→ **Exercise description**
Output exactly, with nothing added, the entries from the first line through the line with "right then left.".

→ **Exercise inputs**
[Start of Attachment]

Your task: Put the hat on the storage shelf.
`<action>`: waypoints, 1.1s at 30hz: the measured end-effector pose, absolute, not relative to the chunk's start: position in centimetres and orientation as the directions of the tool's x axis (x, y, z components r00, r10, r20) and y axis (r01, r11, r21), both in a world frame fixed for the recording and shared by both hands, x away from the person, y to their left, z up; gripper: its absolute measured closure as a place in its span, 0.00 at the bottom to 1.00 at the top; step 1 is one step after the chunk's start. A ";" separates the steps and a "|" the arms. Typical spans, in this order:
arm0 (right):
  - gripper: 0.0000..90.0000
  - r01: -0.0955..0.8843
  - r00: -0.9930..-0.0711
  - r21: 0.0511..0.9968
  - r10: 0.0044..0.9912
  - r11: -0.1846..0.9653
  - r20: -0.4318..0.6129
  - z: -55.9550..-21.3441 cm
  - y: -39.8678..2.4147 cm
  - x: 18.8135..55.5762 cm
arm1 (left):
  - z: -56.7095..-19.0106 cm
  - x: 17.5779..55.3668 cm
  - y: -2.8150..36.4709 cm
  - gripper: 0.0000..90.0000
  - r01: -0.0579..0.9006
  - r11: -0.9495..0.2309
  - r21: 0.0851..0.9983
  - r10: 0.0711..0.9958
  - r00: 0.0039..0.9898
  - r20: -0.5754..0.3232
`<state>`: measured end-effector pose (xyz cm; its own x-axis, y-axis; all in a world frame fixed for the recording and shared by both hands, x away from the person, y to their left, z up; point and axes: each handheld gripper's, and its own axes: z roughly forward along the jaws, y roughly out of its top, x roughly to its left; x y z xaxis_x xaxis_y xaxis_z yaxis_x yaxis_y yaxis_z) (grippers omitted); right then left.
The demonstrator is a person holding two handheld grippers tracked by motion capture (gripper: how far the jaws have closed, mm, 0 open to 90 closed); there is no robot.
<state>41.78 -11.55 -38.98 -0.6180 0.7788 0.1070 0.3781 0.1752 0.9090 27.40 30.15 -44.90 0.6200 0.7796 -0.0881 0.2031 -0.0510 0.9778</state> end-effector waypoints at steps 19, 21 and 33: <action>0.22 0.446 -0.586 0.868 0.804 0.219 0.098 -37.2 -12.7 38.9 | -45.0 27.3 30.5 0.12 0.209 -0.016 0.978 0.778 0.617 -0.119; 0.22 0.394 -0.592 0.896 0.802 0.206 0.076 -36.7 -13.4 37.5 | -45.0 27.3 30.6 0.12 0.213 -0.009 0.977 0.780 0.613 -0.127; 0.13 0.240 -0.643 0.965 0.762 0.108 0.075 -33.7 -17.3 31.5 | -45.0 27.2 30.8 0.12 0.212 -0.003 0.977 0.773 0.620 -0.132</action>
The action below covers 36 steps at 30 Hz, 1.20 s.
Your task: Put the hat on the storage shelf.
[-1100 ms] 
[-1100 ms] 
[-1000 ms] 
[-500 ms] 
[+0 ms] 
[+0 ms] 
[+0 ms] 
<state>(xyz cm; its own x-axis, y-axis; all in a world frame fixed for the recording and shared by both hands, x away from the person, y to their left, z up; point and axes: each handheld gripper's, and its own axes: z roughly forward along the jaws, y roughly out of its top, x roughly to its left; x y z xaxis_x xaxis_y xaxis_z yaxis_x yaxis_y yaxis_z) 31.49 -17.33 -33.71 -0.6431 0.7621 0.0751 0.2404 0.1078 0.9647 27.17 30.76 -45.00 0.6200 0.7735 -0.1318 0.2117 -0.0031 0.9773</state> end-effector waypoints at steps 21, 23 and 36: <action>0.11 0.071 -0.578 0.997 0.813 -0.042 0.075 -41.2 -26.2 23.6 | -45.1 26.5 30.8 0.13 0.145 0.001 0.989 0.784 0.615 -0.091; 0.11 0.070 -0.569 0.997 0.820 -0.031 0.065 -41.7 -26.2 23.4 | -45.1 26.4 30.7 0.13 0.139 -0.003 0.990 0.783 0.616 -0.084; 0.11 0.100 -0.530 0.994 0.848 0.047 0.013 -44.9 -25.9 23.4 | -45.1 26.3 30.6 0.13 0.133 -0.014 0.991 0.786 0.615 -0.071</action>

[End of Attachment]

→ **Task result**
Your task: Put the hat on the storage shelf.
`<action>`: waypoints, 1.1s at 30hz: the measured end-effector pose, absolute, not relative to the chunk's start: position in centimetres and orientation as the directions of the tool's x axis (x, y, z components r00, r10, r20) and y axis (r01, r11, r21), both in a world frame fixed for the recording and shared by both hands, x away from the person, y to their left, z up; gripper: its absolute measured closure as a place in its span, 0.00 at the bottom to 1.00 at the top; step 1 is one step after the chunk's start. A ";" separates the steps and a "|" the arms. Typical spans, in this order:
arm0 (right):
  - gripper: 0.0000..90.0000
  - r01: -0.0955..0.8843
  - r00: -0.9930..-0.0711
  - r21: 0.0511..0.9968
  - r10: 0.0044..0.9912
  - r11: -0.1846..0.9653
  - r20: -0.4318..0.6129
  - z: -55.9550..-21.3441 cm
  - y: -39.8678..2.4147 cm
  - x: 18.8135..55.5762 cm
arm1 (left):
  - z: -56.7095..-19.0106 cm
  - x: 17.5779..55.3668 cm
  - y: -2.8150..36.4709 cm
  - gripper: 0.0000..90.0000
  - r01: -0.0579..0.9006
  - r11: -0.9495..0.2309
  - r21: 0.0851..0.9983
  - r10: 0.0711..0.9958
  - r00: 0.0039..0.9898
  - r20: -0.5754..0.3232
`<state>`: measured end-effector pose (xyz cm; its own x-axis, y-axis; all in a world frame fixed for the recording and shared by both hands, x away from the person, y to their left, z up; point and axes: each handheld gripper's, and its own axes: z roughly forward along the jaws, y roughly out of its top, x roughly to its left; x y z xaxis_x xaxis_y xaxis_z yaxis_x yaxis_y yaxis_z) (grippers omitted); right then left.

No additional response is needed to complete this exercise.